Prevalence of adrenal insufficiency among patients with euvolemic hyponatremia
- PMID: 34788227
- PMCID: PMC8679923
- DOI: 10.1530/EC-21-0500
Prevalence of adrenal insufficiency among patients with euvolemic hyponatremia
Abstract
Background: The diagnosis of syndrome of inappropriate anti-diuresis requires the exclusion of secondary adrenal insufficiency (AI) among patients with euvolemic hyponatremia (EuVHNa). Studies have suggested that about 2.7-3.8% of unselected patients presenting to the emergency room with EuVHNa have undiagnosed AI and it is as high as 15% among patients admitted to specialized units for evaluation of hyponatremia.
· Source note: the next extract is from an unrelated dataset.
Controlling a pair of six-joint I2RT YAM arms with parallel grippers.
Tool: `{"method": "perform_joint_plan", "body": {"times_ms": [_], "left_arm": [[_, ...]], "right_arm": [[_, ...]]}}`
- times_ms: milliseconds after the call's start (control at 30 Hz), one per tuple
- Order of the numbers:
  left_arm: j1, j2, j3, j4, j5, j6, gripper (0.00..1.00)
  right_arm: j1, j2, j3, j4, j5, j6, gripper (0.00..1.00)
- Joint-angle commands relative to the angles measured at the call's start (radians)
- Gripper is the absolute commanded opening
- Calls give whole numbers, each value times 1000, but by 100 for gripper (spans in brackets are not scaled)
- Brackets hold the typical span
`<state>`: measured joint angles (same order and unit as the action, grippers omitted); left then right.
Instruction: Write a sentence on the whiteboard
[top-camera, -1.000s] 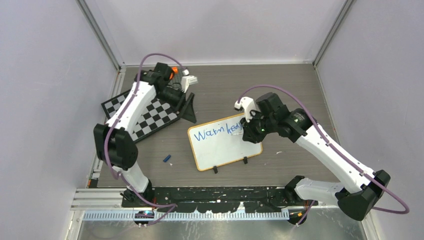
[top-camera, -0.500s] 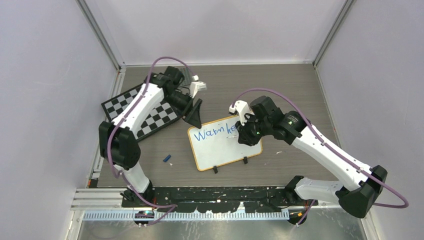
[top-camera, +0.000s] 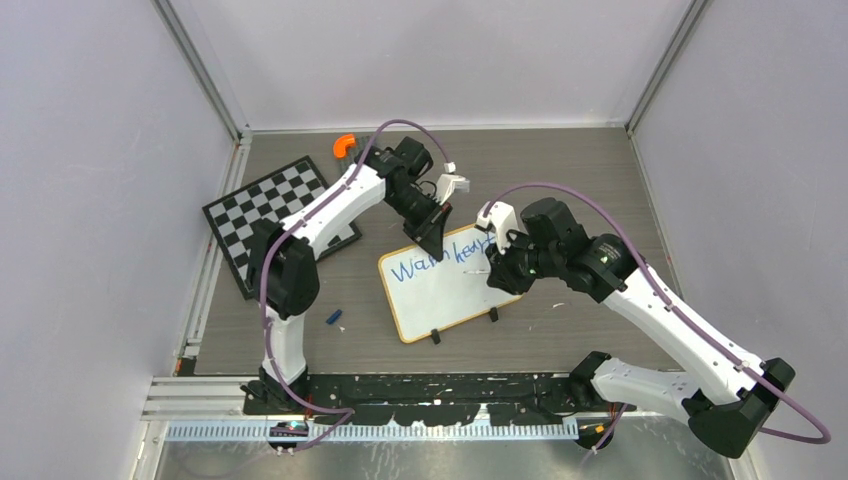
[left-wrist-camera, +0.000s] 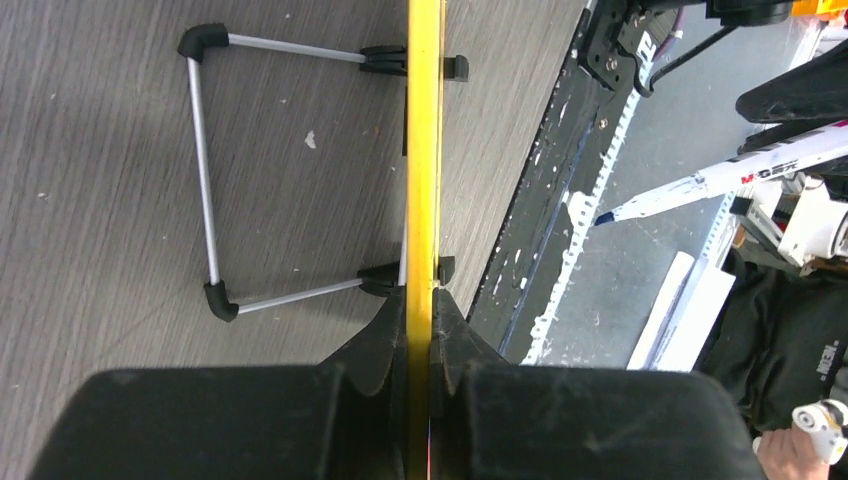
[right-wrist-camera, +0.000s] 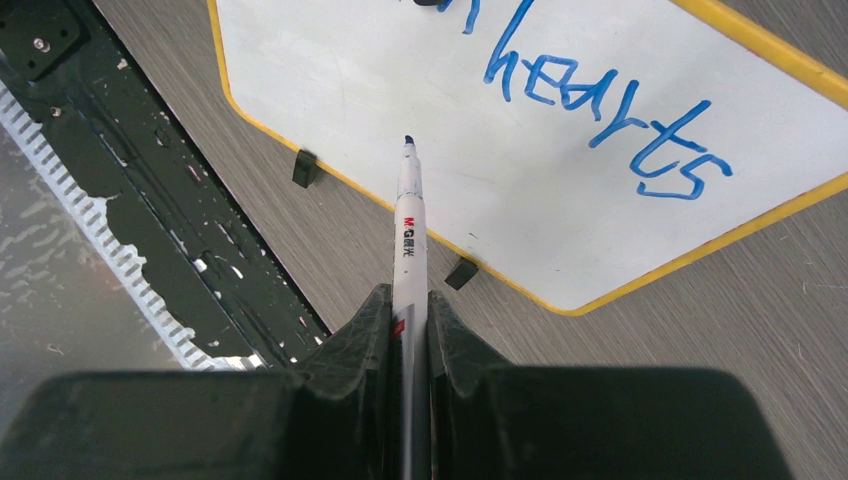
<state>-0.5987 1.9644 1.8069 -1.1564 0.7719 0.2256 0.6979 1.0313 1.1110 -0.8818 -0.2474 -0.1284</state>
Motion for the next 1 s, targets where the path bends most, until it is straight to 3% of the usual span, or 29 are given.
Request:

Objective: To study the prevalence of AI among in-patients with EuVHNa in a general medical ward setting.
Methods: This was a prospective, single-center observational study conducted among general medical in-patients with EuVHNa, defined as patients with a serum sodium <135 mmol/L, clinical euvolemia and urine spot sodium >30 mmol/L. Additionally, patients with recent vomiting, current renal failure, diuretic use and those with uncontrolled hyperglycemia were excluded. Adrenal functions were assessed by a modified adrenocorticotropic hormone (ACTH) stimulation test called the Acton Prolongatum™ stimulation test (APST). A cut-off cortisol value of <18 mg/dL after 60 min of ACTH injection was used to diagnose AI.
Results: One hundred forty-one patients were included and underwent an APST. APST suggested 20/141 (14.2%) had undiagnosed AI. The commonest cause of AI (9/20) was secondary AI because of the use of steroids including inhaled steroids and indigenous medicines contaminated with steroids. In 5 (3.5%) patients hypopituitarism was newly diagnosed. Despite primary AI (PAI) not commonly presenting as EuVHNa, 2/20 patients had PAI.
Conclusions: AI is much commoner in our country, among in-patients with EuVHNa primarily driven by exogenous steroid use and undiagnosed hypopituitarism.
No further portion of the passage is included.